On Sat, Feb 25, 2023 at 11:39:00AM -0800, Tim Daly wrote:
> I, for one, would never claim that "all Axiom forks have 
> essentially the same functionality".

That was about other folks.

> I agree that you've
> added significant algebra and other improvements.
> I have "backported" some of those changes (like the 
> Guess package, for example). I hope you continue to add more.
> 
> Comparisons to the original NAG sources is questionable. 
> I worked on the source tree for over a year after getting 
> the NAG sources before Axiom was released. The NAG
> sources cannot boot without a running Axiom image.
> 
> Among the many changes, I rewrote the system to make it 
> self-host. I moved the NAG system from CCL back to GCL.
> 
> Prior to the forks I imported changes from both the Fricas 
> and OpenAxiom branches into the main Axiom trunk. There
> was a bit of controversy about "cherry picking" as I recall
> but neither branch had ever submitted patch requests so
> it is unclear how else it could be done. As these were hand
> edits rather than patch files there will be significant source
> character differences but not functionality.
> 
> A reasonable comparison might be to compare against the
> Axiom trunk at the date of the fork, ignoring whitespace, etc.

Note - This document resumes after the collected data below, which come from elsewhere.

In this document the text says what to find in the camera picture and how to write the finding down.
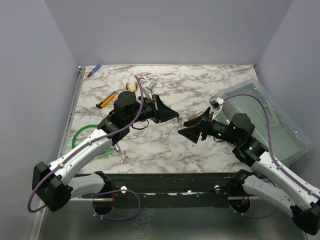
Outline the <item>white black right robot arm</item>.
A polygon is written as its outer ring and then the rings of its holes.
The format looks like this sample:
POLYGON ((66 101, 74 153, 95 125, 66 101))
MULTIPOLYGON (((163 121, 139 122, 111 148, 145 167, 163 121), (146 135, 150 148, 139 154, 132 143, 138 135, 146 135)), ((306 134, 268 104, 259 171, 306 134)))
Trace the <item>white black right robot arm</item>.
POLYGON ((235 114, 229 124, 213 119, 207 109, 200 116, 186 121, 178 133, 193 143, 208 136, 234 146, 232 153, 252 170, 266 176, 265 183, 246 170, 231 179, 230 191, 241 196, 254 195, 286 213, 294 224, 309 235, 320 230, 320 190, 308 184, 277 160, 270 148, 252 136, 255 126, 245 113, 235 114))

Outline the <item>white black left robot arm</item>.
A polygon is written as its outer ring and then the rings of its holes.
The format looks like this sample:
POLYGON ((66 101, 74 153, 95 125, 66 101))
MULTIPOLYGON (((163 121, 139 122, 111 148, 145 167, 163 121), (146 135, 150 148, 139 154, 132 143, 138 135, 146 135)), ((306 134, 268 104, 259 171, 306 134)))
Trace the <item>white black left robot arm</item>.
POLYGON ((131 91, 121 92, 113 110, 96 129, 78 146, 48 164, 39 162, 33 169, 32 195, 37 195, 45 207, 55 212, 72 198, 97 194, 104 198, 110 194, 109 178, 101 171, 84 177, 77 173, 91 160, 121 141, 136 122, 152 120, 164 123, 178 118, 179 113, 166 106, 159 95, 151 98, 136 97, 131 91))

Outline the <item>brass padlock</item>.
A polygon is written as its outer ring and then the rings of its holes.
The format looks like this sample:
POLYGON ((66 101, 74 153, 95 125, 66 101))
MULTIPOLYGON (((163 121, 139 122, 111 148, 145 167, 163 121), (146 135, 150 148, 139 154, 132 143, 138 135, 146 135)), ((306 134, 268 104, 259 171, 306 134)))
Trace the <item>brass padlock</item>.
POLYGON ((190 116, 189 118, 188 118, 188 120, 192 120, 192 119, 194 119, 194 118, 196 118, 197 116, 195 115, 195 114, 193 114, 192 116, 190 116))

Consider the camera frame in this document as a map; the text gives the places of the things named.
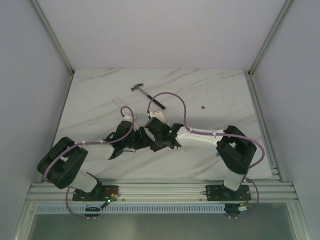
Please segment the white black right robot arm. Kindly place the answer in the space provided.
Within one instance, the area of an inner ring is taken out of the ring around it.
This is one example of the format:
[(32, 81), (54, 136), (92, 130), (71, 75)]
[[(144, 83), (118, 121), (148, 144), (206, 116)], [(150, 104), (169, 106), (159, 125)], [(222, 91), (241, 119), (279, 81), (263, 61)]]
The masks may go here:
[(239, 198), (240, 185), (249, 171), (257, 147), (237, 127), (229, 125), (226, 130), (201, 132), (187, 130), (179, 123), (169, 126), (155, 116), (150, 117), (144, 127), (154, 137), (155, 142), (150, 147), (154, 152), (163, 148), (181, 147), (215, 150), (227, 167), (215, 197), (230, 201)]

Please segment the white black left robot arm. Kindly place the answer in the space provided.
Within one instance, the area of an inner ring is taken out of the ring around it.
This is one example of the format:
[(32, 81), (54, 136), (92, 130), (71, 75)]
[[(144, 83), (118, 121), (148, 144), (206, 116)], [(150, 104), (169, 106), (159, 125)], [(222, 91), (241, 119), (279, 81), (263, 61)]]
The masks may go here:
[(125, 149), (140, 150), (154, 145), (144, 127), (138, 127), (133, 117), (124, 115), (116, 131), (97, 142), (75, 143), (62, 137), (40, 160), (37, 171), (43, 180), (54, 184), (58, 189), (73, 188), (84, 192), (90, 201), (102, 196), (102, 183), (94, 175), (82, 172), (85, 161), (98, 159), (112, 160)]

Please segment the black fuse box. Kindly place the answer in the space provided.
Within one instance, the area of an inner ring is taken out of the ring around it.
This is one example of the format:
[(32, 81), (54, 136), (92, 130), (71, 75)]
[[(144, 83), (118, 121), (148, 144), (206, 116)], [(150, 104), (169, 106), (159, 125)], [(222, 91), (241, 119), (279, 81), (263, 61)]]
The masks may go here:
[(153, 151), (153, 152), (157, 152), (159, 150), (162, 150), (164, 148), (166, 148), (167, 146), (166, 145), (163, 145), (163, 144), (157, 144), (156, 142), (154, 142), (151, 146), (150, 146), (150, 149)]

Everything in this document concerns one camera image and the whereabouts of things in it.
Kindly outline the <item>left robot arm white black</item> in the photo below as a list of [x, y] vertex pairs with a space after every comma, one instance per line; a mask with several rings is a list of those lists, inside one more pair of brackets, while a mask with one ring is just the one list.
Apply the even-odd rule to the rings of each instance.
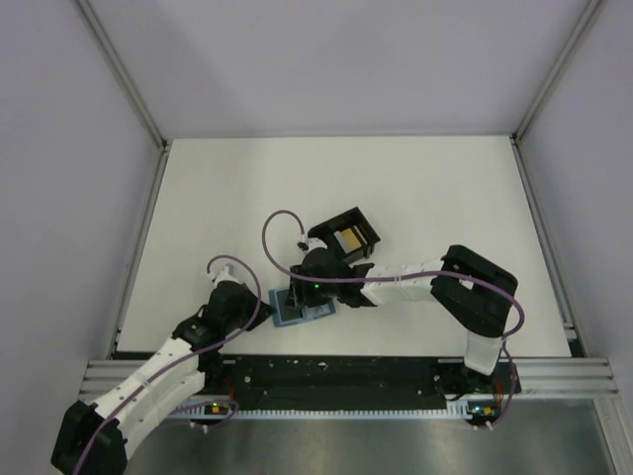
[[65, 412], [50, 458], [63, 474], [122, 474], [142, 442], [190, 396], [224, 383], [217, 354], [232, 334], [275, 313], [244, 284], [216, 285], [209, 301], [177, 325], [127, 379]]

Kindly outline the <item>blue leather card holder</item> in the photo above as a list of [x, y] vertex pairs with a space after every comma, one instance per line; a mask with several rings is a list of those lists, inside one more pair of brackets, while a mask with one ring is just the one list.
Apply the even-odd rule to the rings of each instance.
[[299, 325], [299, 324], [305, 324], [305, 323], [316, 321], [324, 317], [329, 317], [336, 313], [336, 307], [335, 307], [334, 302], [332, 300], [329, 300], [325, 304], [316, 306], [316, 307], [300, 307], [302, 310], [303, 317], [300, 320], [297, 320], [294, 322], [288, 322], [284, 324], [280, 321], [278, 300], [277, 300], [277, 294], [281, 290], [284, 290], [284, 289], [289, 289], [289, 288], [275, 289], [275, 290], [271, 290], [268, 293], [270, 305], [274, 310], [274, 313], [272, 316], [273, 325], [276, 328], [284, 328], [284, 327], [290, 327], [290, 326]]

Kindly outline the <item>black card tray box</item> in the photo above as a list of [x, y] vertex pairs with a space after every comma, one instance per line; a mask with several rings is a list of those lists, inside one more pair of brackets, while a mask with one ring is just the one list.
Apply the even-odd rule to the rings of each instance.
[[336, 215], [308, 231], [347, 264], [368, 259], [381, 238], [358, 207]]

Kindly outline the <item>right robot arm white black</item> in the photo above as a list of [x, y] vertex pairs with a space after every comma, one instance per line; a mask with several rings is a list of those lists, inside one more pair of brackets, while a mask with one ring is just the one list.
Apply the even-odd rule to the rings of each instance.
[[467, 331], [461, 376], [482, 392], [497, 381], [516, 277], [464, 245], [451, 245], [435, 260], [380, 266], [348, 264], [326, 247], [315, 247], [290, 268], [294, 303], [315, 307], [336, 300], [349, 308], [404, 302], [440, 305]]

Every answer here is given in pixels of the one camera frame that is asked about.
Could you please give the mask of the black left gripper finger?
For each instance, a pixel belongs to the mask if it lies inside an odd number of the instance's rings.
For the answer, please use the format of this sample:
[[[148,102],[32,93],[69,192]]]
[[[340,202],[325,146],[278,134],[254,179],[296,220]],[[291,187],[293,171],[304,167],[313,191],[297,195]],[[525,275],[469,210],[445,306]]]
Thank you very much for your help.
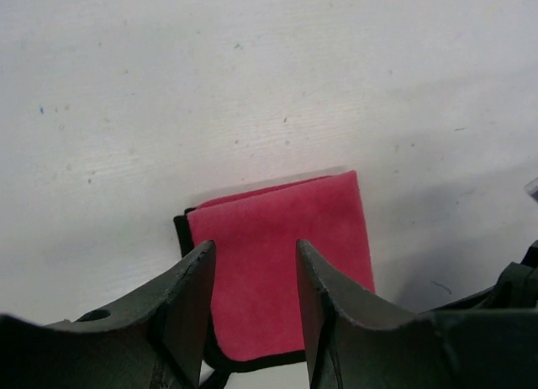
[[[1,317],[3,388],[196,388],[214,287],[206,241],[168,271],[75,321]]]

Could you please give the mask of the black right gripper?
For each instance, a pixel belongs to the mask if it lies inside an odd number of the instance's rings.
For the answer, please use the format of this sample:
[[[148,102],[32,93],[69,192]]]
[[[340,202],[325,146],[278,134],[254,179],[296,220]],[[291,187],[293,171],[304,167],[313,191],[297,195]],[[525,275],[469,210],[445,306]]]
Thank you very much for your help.
[[[481,292],[404,310],[297,243],[298,296],[312,388],[534,388],[537,241]]]

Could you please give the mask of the red microfiber towel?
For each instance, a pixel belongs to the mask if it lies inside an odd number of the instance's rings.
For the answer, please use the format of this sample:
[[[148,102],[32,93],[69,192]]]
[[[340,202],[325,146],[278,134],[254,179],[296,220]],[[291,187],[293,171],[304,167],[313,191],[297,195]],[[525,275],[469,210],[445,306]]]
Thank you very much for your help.
[[[366,289],[375,287],[354,171],[215,198],[173,223],[183,253],[206,240],[216,245],[205,388],[225,387],[234,373],[304,361],[298,240]]]

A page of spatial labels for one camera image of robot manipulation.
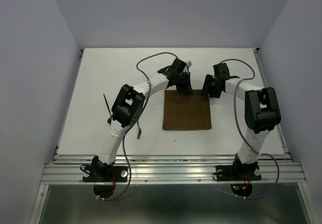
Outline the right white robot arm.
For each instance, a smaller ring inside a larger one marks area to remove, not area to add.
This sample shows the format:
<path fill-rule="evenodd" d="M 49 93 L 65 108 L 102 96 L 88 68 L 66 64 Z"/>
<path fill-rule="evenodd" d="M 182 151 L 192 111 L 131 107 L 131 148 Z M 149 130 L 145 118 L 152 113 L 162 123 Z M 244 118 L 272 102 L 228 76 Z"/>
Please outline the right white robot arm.
<path fill-rule="evenodd" d="M 257 87 L 249 79 L 232 76 L 226 61 L 213 66 L 214 74 L 207 74 L 202 94 L 220 98 L 223 92 L 233 95 L 233 100 L 242 100 L 246 134 L 242 134 L 242 146 L 231 165 L 216 166 L 214 179 L 217 181 L 261 180 L 258 158 L 266 137 L 281 122 L 281 113 L 276 91 L 272 87 Z"/>

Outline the brown cloth napkin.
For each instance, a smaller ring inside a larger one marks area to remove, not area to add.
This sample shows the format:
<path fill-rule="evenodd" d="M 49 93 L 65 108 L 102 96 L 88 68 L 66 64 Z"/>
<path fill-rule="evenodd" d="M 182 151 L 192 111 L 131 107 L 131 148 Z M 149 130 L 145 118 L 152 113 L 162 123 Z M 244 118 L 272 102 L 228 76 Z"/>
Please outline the brown cloth napkin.
<path fill-rule="evenodd" d="M 193 90 L 187 95 L 165 90 L 163 130 L 209 130 L 212 128 L 208 95 Z"/>

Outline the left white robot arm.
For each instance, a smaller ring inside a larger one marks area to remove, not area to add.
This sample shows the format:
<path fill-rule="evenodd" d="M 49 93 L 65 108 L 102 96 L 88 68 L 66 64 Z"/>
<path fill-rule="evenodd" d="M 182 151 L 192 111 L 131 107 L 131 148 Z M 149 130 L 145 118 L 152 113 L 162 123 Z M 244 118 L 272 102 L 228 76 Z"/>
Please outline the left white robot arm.
<path fill-rule="evenodd" d="M 145 82 L 121 87 L 112 106 L 112 116 L 107 144 L 92 159 L 88 175 L 99 182 L 111 182 L 117 150 L 127 132 L 144 111 L 144 104 L 155 93 L 175 86 L 183 94 L 193 94 L 190 81 L 190 61 L 175 58 L 173 63 L 157 71 Z"/>

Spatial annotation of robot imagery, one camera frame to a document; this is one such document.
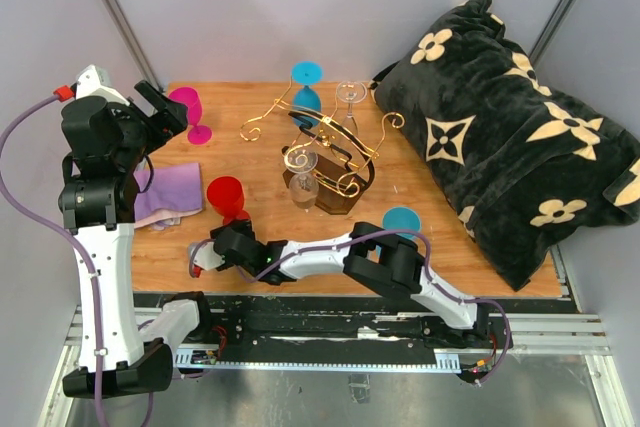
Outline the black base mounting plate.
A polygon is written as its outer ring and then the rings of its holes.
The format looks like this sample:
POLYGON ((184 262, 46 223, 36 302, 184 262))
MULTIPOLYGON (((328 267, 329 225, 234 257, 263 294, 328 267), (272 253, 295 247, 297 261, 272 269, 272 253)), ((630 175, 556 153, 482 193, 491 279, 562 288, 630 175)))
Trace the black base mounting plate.
POLYGON ((395 368, 433 365, 439 350, 475 355, 513 345, 503 316, 489 312, 489 337, 453 344, 444 322, 406 303, 357 297, 207 295, 212 331, 187 347, 199 366, 207 344, 227 341, 227 364, 300 368, 395 368))

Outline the blue plastic wine glass back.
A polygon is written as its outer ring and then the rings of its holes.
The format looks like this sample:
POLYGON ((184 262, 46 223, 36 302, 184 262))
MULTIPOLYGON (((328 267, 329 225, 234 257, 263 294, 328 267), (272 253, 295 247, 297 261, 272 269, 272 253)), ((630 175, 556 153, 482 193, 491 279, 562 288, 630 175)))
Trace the blue plastic wine glass back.
POLYGON ((313 86, 323 78, 321 66, 311 61, 299 62, 292 68, 291 77, 295 83, 302 86, 293 98, 295 108, 320 113, 322 102, 313 86))

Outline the purple folded cloth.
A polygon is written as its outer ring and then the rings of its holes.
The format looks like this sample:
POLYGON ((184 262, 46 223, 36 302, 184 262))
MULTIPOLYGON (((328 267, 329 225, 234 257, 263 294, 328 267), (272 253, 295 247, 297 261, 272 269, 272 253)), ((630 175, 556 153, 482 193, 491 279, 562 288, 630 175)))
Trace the purple folded cloth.
POLYGON ((134 172, 141 188, 135 200, 136 229, 151 226, 164 230, 204 208, 202 178, 198 163, 186 163, 134 172))

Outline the clear wine glass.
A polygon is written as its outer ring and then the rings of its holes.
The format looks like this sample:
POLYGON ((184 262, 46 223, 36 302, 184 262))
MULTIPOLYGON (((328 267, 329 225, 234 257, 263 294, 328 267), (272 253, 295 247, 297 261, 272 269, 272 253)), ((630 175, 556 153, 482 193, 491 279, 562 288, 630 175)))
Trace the clear wine glass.
POLYGON ((284 154, 287 171, 292 175, 288 189, 293 203, 308 212, 319 194, 319 183, 314 176, 318 155, 306 147, 292 147, 284 154))
POLYGON ((368 89, 358 81, 343 81, 336 87, 336 98, 347 106, 341 125, 353 136, 358 136, 358 126, 354 116, 354 106, 366 99, 368 89))

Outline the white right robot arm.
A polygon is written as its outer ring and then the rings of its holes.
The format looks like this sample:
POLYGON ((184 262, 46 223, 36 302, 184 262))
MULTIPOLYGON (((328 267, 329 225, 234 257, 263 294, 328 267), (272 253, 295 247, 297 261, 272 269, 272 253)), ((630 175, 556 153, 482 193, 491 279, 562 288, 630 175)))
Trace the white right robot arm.
POLYGON ((344 274, 368 290, 392 300, 410 300, 435 313, 453 335, 453 344, 474 347, 489 337, 489 312, 478 298, 440 277, 408 237, 406 230, 386 230, 357 222, 341 236, 315 242, 258 241, 248 220, 233 221, 210 232, 216 269, 237 267, 250 282, 280 285, 320 275, 344 274))

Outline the clear wine glass back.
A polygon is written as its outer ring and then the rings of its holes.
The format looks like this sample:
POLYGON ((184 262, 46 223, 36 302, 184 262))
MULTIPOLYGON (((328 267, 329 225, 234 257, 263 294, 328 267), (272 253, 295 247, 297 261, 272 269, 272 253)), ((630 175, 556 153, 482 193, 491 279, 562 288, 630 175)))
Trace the clear wine glass back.
POLYGON ((347 106, 341 125, 353 136, 358 136, 358 126, 354 116, 354 106, 366 99, 368 89, 358 81, 343 81, 336 87, 336 98, 347 106))

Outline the clear wine glass front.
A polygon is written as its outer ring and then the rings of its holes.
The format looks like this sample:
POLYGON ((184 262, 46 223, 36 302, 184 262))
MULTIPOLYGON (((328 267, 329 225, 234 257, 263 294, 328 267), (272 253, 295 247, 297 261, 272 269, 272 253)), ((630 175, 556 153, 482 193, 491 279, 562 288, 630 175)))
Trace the clear wine glass front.
POLYGON ((293 203, 308 212, 319 194, 319 183, 314 176, 318 155, 306 147, 292 147, 284 154, 287 171, 292 175, 288 189, 293 203))

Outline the aluminium frame rail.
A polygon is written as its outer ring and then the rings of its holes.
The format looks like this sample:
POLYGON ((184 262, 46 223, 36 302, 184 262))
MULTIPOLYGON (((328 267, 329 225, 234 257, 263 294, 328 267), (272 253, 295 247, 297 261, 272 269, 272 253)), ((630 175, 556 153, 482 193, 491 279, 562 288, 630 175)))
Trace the aluminium frame rail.
POLYGON ((205 337, 187 340, 174 364, 188 371, 213 368, 432 372, 473 380, 511 355, 581 356, 610 352, 592 315, 489 315, 486 334, 449 329, 430 312, 281 310, 263 299, 223 299, 211 312, 205 337))

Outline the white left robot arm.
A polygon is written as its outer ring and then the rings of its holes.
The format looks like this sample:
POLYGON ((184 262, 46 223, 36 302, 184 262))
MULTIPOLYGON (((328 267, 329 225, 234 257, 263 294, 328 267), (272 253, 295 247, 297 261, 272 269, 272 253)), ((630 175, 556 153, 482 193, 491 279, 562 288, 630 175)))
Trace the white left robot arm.
POLYGON ((136 167, 187 127, 184 105, 147 81, 136 91, 155 109, 144 114, 117 91, 96 86, 61 111, 70 147, 62 161, 64 187, 58 206, 74 247, 81 290, 79 366, 63 379, 71 398, 115 398, 166 390, 174 352, 188 338, 200 343, 214 330, 201 292, 174 295, 150 324, 136 322, 131 260, 134 204, 140 189, 136 167))

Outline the red plastic wine glass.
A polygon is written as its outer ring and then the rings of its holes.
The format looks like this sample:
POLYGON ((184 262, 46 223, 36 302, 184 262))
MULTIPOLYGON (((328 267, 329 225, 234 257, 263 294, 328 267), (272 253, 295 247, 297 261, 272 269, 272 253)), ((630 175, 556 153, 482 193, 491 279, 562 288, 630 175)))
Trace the red plastic wine glass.
POLYGON ((221 176, 207 187, 206 198, 216 213, 222 217, 222 224, 235 220, 249 220, 244 210, 245 196, 241 182, 233 176, 221 176))

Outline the blue plastic wine glass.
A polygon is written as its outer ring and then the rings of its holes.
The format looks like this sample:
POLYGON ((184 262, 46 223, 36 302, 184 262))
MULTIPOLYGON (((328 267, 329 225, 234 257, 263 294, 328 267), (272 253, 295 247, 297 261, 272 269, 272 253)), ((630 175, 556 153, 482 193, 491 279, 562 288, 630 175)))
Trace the blue plastic wine glass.
POLYGON ((295 108, 320 113, 322 102, 313 86, 323 78, 321 66, 311 61, 299 62, 292 68, 291 77, 295 83, 302 86, 293 98, 295 108))
POLYGON ((409 240, 414 240, 412 232, 421 230, 421 219, 419 215, 409 207, 397 206, 389 209, 383 216, 382 228, 384 230, 407 230, 407 233, 400 233, 400 236, 409 240))

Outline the black floral plush pillow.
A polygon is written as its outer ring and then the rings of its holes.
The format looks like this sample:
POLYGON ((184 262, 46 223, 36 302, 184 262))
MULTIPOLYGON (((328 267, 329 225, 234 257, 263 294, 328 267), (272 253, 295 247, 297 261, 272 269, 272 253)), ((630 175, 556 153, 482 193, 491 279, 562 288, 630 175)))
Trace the black floral plush pillow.
POLYGON ((468 236, 513 290, 581 227, 639 218, 639 142, 580 99, 542 84, 492 0, 439 17, 370 88, 404 117, 468 236))

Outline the blue plastic wine glass front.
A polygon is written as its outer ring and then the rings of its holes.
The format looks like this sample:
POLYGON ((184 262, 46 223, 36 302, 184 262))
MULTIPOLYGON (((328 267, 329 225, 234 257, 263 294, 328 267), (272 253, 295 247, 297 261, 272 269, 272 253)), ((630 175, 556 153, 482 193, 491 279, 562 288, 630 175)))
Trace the blue plastic wine glass front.
POLYGON ((421 219, 419 215, 409 207, 397 206, 389 209, 383 216, 382 228, 384 230, 407 230, 407 233, 400 233, 400 236, 409 240, 414 240, 412 232, 421 230, 421 219))

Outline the magenta plastic wine glass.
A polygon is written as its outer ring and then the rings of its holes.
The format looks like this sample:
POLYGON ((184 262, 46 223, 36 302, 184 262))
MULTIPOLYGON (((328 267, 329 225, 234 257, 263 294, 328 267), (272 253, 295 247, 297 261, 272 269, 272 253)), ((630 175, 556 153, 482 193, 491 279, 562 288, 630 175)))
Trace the magenta plastic wine glass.
POLYGON ((192 87, 179 87, 169 94, 169 98, 187 107, 187 140, 193 145, 206 144, 212 137, 212 130, 201 123, 203 109, 197 90, 192 87))

I did not wrote about build system or developement methodology
for a reason.  Namely, many user say: "I do not care how
developers build the system, if final result has the
same functionality".  So speaking about build system is
beginning of confusion.  For me changes to build system and
developement methodology were enablers, they allowed other
developements in FriCAS.  But alone they would not be
a big deal.  Of course, it is important that program can
be build at all, but once it builds many users do not care
about build process.  What matters is consequences, that is
developement of algebra (which contains user-visible functionality).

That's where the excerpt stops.